About a week ago, the QA team started reporting that the application crashes. We’ve been getting about 1 crash report a day for the last week. Unfortunately, they’re the kind of crash where no clear set of steps can be determined that consistently reproduce the crash. Strangely, some of those crash reports have been using old versions of the iOS code base — code that’s run successfully for months without anyone noticing this crash behaviour.

But what all the crash situations have in common is that they’re all running against an updated back-end serving up the latest version of the HTML web app pages. So it pretty-much seems that we’ve done something new on the server side that’s triggering something in the iOS code to crash.

The crash logs have been pretty consistent. Here’s the symbolicated log:

0   WebCore    0x33147ab0 WebCore::FrameLoader::cancelledError(WebCore::ResourceRequest const&) const + 4
1   WebCore    0x33070fbe WebCore::ResourceLoader::init(WebCore::ResourceRequest const&) + 166
2   WebCore    0x33070e66 WebCore::SubresourceLoader::startLoading() + 14
3   WebCore    0x33070c4e WebCore::ResourceLoadScheduler::servePendingRequests(WebCore::ResourceLoadScheduler::HostInformation*, WebCore::ResourceLoadPriority) + 46
4   WebCore    0x33076508 WebCore::ResourceLoadScheduler::servePendingRequests(WebCore::ResourceLoadPriority) + 36
5   WebCore    0x32fd38c8 WebCore::ThreadTimers::sharedTimerFiredInternal() + 92

(Most questions that discuss crashes in the WebCore are answered with a suggestion that you set the webview.delegate to nil in the dealloc method. That doesn’t seem to be our problem).

Now I have one theory (which I’ll talk about in a moment), but what I don’t have is clear evidence. So I grabbed the source from webkit.org and am trying to read enough of it to understand what the WebKit was doing at the time that it crashed. I don’t think I’m using quite the same version of WebKit source as in the iOS devices (we’ve seen this in 5.0.1 and 5.1.1 devices), the key methods seem to appear to reference downloading resources (like CSS and images) but there seems to be a null URL involved, so we end up calling cancelledError method.
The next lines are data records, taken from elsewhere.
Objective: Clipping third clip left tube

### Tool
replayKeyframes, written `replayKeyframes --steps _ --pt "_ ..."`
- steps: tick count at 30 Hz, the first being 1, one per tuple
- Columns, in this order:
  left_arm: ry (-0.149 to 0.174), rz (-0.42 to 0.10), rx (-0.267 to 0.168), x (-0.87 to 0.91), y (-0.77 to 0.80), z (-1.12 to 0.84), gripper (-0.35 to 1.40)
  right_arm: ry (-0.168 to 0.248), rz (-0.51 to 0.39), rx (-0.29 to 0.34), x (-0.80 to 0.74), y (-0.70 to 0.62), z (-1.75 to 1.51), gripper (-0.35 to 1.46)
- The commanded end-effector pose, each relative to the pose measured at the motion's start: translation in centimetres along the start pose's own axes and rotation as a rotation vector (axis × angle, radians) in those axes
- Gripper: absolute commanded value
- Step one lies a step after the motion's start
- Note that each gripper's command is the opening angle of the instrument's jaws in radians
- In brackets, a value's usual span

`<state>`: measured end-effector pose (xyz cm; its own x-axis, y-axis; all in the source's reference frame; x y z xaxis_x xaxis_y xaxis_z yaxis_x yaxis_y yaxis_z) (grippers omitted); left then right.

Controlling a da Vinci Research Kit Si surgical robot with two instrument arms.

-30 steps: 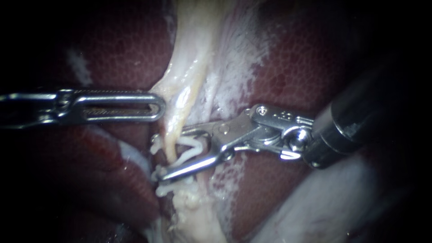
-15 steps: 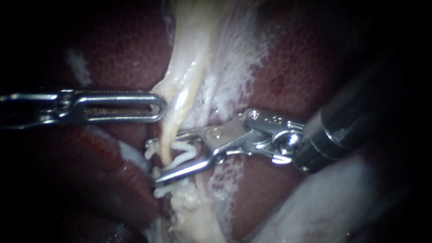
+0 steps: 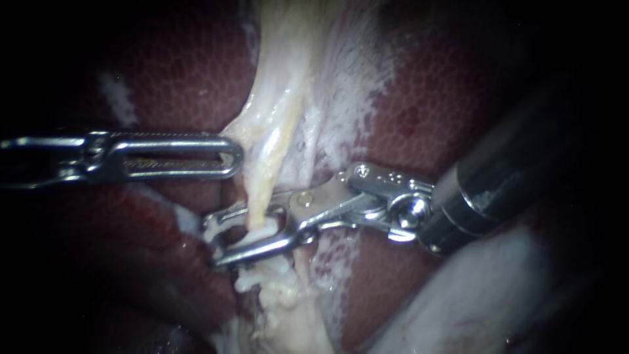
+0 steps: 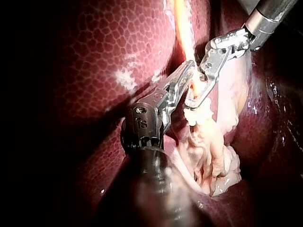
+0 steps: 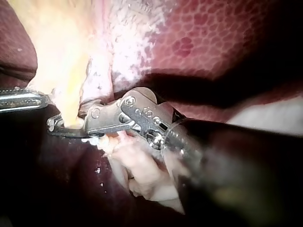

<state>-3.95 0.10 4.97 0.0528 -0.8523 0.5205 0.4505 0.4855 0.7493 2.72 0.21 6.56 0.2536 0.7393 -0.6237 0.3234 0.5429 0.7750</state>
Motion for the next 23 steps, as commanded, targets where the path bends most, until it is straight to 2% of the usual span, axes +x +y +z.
replayKeyframes --steps 1,6,23 --pt "0.0 0.0 0.001 0.0 0.0 0.0 -0.35 0.001 0.0 0.002 0.03 0.02 -0.05 -0.35" --pt "0.0 0.0 0.001 0.0 0.0 0.0 -0.35 0.006 0.003 -0.01 0.07 0.07 -0.2 -0.35" --pt "0.0 0.0 0.0 0.0 0.0 0.01 -0.35 0.003 -0.003 -0.012 -0.02 0.06 -0.14 -0.35"
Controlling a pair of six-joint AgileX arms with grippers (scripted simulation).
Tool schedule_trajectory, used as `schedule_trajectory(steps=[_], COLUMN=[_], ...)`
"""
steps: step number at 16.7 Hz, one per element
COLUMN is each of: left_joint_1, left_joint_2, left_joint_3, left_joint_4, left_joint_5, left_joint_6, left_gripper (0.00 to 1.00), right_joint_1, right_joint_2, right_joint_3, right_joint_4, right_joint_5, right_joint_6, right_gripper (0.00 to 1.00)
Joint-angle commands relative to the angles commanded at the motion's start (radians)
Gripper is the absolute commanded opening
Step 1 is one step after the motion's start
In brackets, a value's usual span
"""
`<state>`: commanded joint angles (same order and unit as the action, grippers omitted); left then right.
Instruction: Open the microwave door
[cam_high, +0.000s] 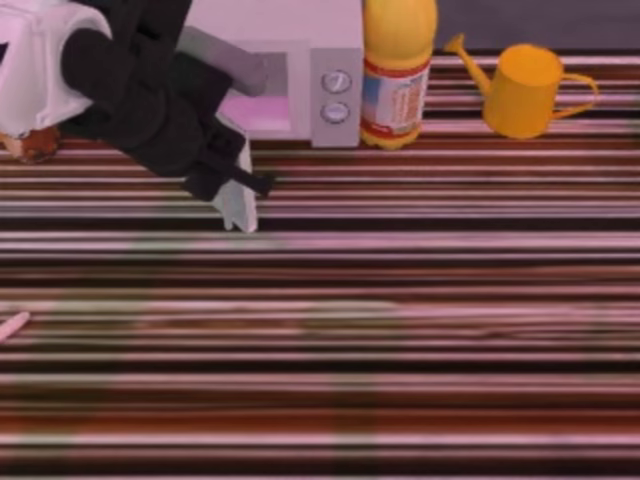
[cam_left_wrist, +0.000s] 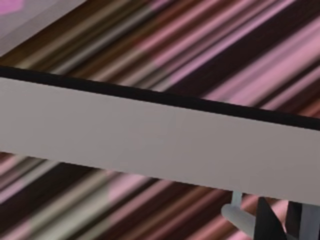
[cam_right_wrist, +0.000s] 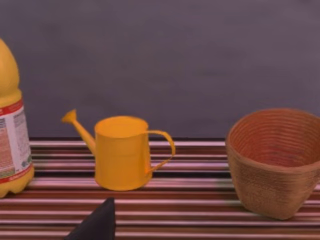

The FrameLoader then does this:

ResourceError FrameLoader::cancelledError(const ResourceRequest& request) const
{
    ResourceError error = m_client->cancelledError(request);
    error.setIsCancellation(true);
    return error;
}

and it’s in this method that the app crashes with:

Exception Type:  EXC_BAD_ACCESS (SIGSEGV)
Exception Codes: KERN_INVALID_ADDRESS at 0x00000008

which suggests to me that the m_client isn’t pointing at something valid.

Now, I do have a theory about what’s happening, just based on gut feel and circumstantial evidence.

Our UIWebView has a delegate that evaluates the URLs being loaded into the web view. In certain circumstances, we decide to launch new URLs in a separate ViewController, like so:

- (BOOL)webView:(UIWebView *)source shouldStartLoadWithRequest:(NSURLRequest *)request  navigationType:(UIWebViewNavigationType)navigationType 
{
    ...

    if ([self.popupStrategy shouldPopupURL:[request URL] fromCurrent:[source.request URL]]) {

        PopupTransitionViewController *popController = [self createPopupController:request];
        ... push it onto the navigation controller ...

    }
    ...
}

One of the key conditions that causes this popup strategy to return true occurs during a cross-domain link. That is to say, if the user taps on a link/icon and the target of that link is hosted by a third-party site, the app launches the new content in a different ViewController (for various reasons, including being able to get a nice native transition on cross-domain links).

One of the server-side changes that happened a few weeks ago is that the link href has been updated — the link now calls our main server, which sends back an HTTP redirect sending the client to the third-party site.

What I see in this case is that our popupStrategy gets called twice. The first time, it’s evaluating the URL to our main server, and the second time, it evaluates the third-party URL. In the second case, the strategy tells the UIWebView to load the request in a new ViewController. My thinking is that something in the Webkit code doesn’t always like that, and through some oddities of timing or whatnot, this somehow leads to a crash at some point.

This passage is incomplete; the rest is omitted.